On the other hand, compressing each line in the file individually would be a poor choice, giving relatively poor gains.
There were database engines that did row-level compression, but these performed poorly and I know of nobody who used eg innodb compression.
1) First, as you mentioned, the limited symbol table for expressing all the moves.
2) But not every move is possible; you just need a way to order all the possible moves and then say the nth of those moves.
3) Even better: not all of those moves are equally likely. You can define (n cycles of) a chess playing engine that ranks all moves and reserves shorter symbols for the best moves (as judged within that time frame).

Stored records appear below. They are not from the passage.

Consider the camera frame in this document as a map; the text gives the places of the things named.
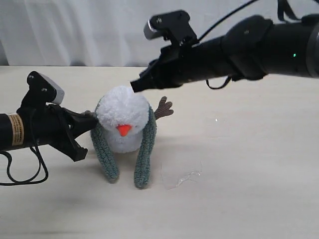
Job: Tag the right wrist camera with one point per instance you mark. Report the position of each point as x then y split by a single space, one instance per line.
172 26

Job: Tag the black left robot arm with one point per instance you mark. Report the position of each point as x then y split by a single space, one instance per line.
11 131

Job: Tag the white plush snowman toy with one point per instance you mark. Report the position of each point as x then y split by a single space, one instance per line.
122 118

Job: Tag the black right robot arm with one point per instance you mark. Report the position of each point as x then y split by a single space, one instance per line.
252 49

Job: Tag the white backdrop curtain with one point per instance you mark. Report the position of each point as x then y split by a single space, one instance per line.
92 32

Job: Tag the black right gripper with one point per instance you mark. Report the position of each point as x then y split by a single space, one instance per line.
202 62

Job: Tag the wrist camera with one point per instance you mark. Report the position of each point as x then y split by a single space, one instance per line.
42 90
172 26

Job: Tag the clear tape piece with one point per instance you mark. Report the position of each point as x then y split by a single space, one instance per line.
173 176

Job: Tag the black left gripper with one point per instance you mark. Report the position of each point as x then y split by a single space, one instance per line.
56 126

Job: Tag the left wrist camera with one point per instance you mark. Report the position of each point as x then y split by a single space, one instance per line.
42 90

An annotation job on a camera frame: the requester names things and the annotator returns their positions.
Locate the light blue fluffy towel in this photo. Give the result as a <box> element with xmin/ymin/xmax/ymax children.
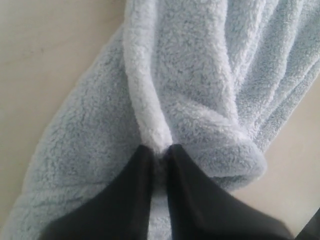
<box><xmin>0</xmin><ymin>0</ymin><xmax>320</xmax><ymax>240</ymax></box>

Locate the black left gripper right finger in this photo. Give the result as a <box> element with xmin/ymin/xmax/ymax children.
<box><xmin>166</xmin><ymin>144</ymin><xmax>293</xmax><ymax>240</ymax></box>

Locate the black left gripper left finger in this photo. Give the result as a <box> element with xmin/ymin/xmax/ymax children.
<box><xmin>39</xmin><ymin>145</ymin><xmax>154</xmax><ymax>240</ymax></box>

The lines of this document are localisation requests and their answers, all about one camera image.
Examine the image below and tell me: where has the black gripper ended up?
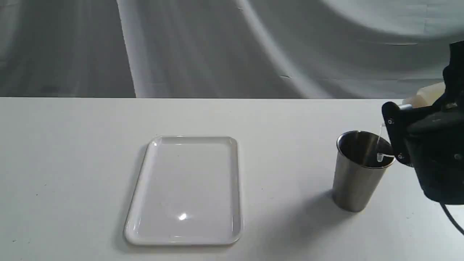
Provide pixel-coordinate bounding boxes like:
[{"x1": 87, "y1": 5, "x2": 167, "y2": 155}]
[{"x1": 405, "y1": 41, "x2": 464, "y2": 204}]

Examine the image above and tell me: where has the translucent squeeze bottle amber liquid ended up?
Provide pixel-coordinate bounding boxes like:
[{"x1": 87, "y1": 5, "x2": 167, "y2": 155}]
[{"x1": 376, "y1": 82, "x2": 446, "y2": 162}]

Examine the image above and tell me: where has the stainless steel cup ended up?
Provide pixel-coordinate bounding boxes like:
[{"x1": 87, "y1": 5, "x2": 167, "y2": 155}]
[{"x1": 332, "y1": 130, "x2": 395, "y2": 212}]

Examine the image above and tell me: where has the white plastic tray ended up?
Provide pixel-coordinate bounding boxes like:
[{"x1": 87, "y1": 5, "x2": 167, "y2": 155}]
[{"x1": 124, "y1": 136, "x2": 244, "y2": 246}]

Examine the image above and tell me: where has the grey backdrop cloth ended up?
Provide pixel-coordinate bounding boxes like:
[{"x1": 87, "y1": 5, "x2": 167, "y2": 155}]
[{"x1": 0, "y1": 0, "x2": 463, "y2": 99}]

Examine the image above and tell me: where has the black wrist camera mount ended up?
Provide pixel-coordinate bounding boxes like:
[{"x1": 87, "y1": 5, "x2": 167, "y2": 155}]
[{"x1": 381, "y1": 102, "x2": 434, "y2": 167}]

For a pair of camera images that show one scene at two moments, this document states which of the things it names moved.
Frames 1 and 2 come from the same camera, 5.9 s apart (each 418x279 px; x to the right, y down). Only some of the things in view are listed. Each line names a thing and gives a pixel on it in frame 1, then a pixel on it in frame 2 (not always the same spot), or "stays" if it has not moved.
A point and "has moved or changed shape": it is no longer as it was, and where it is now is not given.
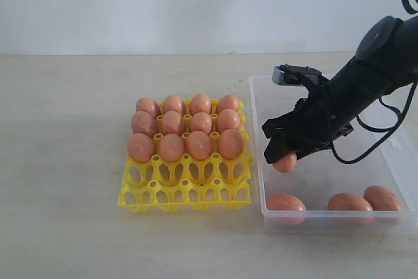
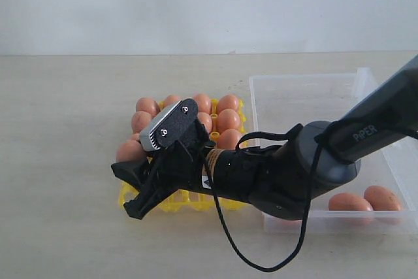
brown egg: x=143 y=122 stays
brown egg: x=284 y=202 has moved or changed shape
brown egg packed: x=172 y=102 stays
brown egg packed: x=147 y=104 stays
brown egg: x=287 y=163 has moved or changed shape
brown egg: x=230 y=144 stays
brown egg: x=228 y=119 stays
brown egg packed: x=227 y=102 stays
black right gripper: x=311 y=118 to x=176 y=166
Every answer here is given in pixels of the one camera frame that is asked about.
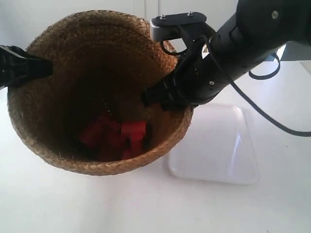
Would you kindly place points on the red cylinder lying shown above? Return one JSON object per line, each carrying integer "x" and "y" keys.
{"x": 133, "y": 148}
{"x": 134, "y": 130}
{"x": 93, "y": 134}

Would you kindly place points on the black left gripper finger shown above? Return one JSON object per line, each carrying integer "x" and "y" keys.
{"x": 17, "y": 67}

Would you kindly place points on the brown woven wicker basket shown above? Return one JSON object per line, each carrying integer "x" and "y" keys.
{"x": 102, "y": 60}

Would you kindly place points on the red cylinder lying left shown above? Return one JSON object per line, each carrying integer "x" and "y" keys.
{"x": 93, "y": 134}

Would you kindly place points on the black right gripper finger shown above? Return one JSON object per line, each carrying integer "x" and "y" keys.
{"x": 158, "y": 93}

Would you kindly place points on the white rectangular plastic tray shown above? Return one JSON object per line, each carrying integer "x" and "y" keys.
{"x": 217, "y": 147}

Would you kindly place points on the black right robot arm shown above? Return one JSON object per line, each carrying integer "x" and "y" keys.
{"x": 256, "y": 30}

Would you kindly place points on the red cylinder lying front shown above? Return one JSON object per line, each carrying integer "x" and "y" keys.
{"x": 133, "y": 148}

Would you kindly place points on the red cylinder lying right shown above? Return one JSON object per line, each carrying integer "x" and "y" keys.
{"x": 134, "y": 130}

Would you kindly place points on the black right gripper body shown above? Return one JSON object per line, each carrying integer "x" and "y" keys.
{"x": 196, "y": 80}

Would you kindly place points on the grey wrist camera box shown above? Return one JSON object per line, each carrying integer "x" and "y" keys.
{"x": 167, "y": 27}

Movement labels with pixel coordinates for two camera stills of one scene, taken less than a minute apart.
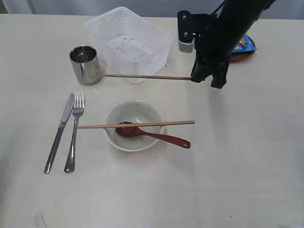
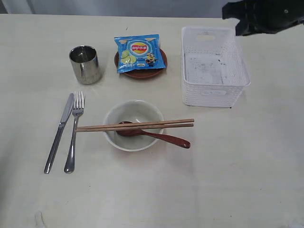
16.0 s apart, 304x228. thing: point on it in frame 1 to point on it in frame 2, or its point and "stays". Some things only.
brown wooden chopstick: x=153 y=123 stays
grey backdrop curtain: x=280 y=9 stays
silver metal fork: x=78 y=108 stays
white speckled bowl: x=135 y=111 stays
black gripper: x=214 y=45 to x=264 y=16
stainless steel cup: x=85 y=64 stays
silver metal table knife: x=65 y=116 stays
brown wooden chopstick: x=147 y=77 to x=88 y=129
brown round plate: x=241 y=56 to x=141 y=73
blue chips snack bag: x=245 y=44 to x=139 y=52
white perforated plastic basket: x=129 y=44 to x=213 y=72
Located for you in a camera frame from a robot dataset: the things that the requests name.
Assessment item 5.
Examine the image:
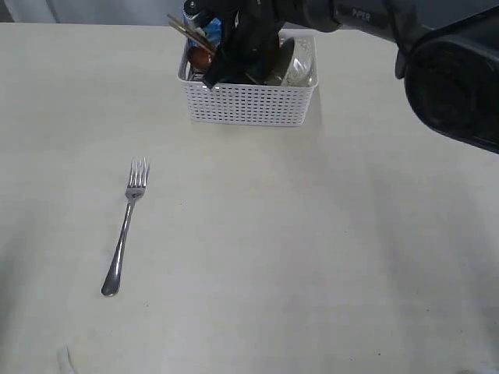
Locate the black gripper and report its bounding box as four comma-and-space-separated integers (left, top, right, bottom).
183, 0, 303, 90

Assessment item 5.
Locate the silver metal fork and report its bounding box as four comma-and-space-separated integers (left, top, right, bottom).
101, 157, 150, 297

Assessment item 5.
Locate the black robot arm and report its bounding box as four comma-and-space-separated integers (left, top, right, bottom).
183, 1, 498, 153

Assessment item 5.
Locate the brown wooden spoon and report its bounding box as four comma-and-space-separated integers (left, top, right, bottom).
187, 46, 212, 72

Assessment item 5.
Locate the silver foil packet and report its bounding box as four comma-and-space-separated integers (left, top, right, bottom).
186, 66, 204, 82

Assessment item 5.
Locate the blue chips snack bag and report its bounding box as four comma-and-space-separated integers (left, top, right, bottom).
182, 10, 222, 47

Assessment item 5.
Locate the white perforated plastic basket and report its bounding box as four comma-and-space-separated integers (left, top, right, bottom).
178, 29, 319, 127

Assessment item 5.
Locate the brown round plate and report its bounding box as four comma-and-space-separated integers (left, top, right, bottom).
264, 37, 296, 86

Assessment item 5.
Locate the white speckled bowl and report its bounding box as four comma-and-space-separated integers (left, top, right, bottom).
272, 37, 315, 87

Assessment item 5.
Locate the grey backdrop curtain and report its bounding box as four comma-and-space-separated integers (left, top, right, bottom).
4, 0, 183, 26

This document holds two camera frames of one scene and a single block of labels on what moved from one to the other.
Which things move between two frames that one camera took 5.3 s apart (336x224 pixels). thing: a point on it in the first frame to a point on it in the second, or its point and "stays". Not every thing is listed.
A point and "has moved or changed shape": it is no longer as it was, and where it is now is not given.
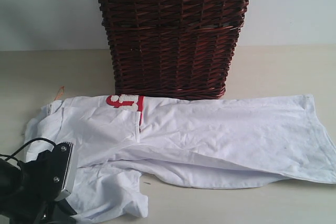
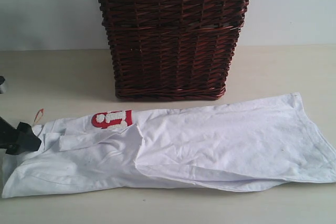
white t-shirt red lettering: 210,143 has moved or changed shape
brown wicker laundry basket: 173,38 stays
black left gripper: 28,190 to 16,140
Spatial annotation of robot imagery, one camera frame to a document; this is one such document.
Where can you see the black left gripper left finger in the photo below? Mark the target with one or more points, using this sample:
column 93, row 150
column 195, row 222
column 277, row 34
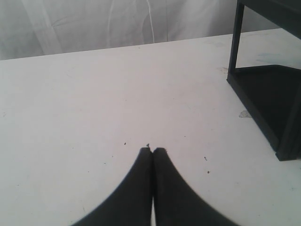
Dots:
column 130, row 204

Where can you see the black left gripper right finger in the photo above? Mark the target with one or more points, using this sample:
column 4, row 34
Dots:
column 175, row 203

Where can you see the black metal shelf rack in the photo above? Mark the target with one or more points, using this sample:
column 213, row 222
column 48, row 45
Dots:
column 271, row 93

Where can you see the white backdrop curtain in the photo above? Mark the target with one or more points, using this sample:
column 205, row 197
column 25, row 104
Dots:
column 31, row 28

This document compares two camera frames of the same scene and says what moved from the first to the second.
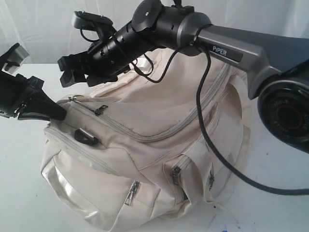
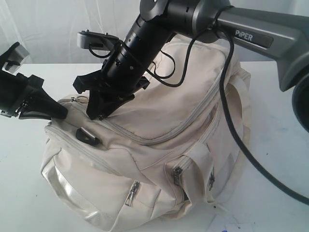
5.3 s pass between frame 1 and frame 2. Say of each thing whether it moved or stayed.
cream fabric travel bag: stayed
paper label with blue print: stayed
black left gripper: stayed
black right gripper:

Players tend to select higher ranked moves, so that’s another regularity to exploit.
Of course, 3) comes at the cost of compression/extraction time.
Otherwise an interesting article about injecting domain knowledge to improve beyond what's possible with a normal compression algorithm.
Interesting question: If you just generated the bit string that corresponded to taking the ‘most obvious move’ according to their heuristics, what game would that play out? In a way, that would be the ‘most obvious chess game’, or perhaps the ‘least creative chess game’...
In theory a more optimal version would be to use a more sophisticated AI to rank the next moves, and even to choose how aggressively to Huffman code the possible options.
In a sense this would measure the information content of a chess game (at least relative to the ‘knowledge’ of that AI) . I wonder what the variance in the number of bits needed to encode various games would tell you about the play style of different players, or the nature of the game, or even the relationship betweeen information theory and creativity....
I wouldn't be surprised if the statistics for the first few moves were significantly different to the moves deep into the game.
Algorithmically cool, but quite a lot of work to save <$500/yr in hardware for a handful of 1TB SSDs.
Converting the data to the new format cost more than upgrading disks.
If rate of growth is disk usage is at or below the rate of growth in mid-tier SSDs, then yes, it's $500/yr. If you are growing faster than that, then an improvement might be saving you $350/yr + $150/yr², and a wall in the future might be pushed out for years.
With your Cloud provider, it might be hard to get more disk, memory, or CPU without paying for more of the other two. Also, many real organizations and vendor agreements are full of the most stupid artificial constraints. Just because someone else can build a 1PB SSD storage array doesn't mean that any of my coworkers will be allowed to build one any time soon. CAPEX austerity measures are among the most frustrating penny-wise pound-foolish policies we have to deal with.
If you also store move times, there’s not much of a win to this.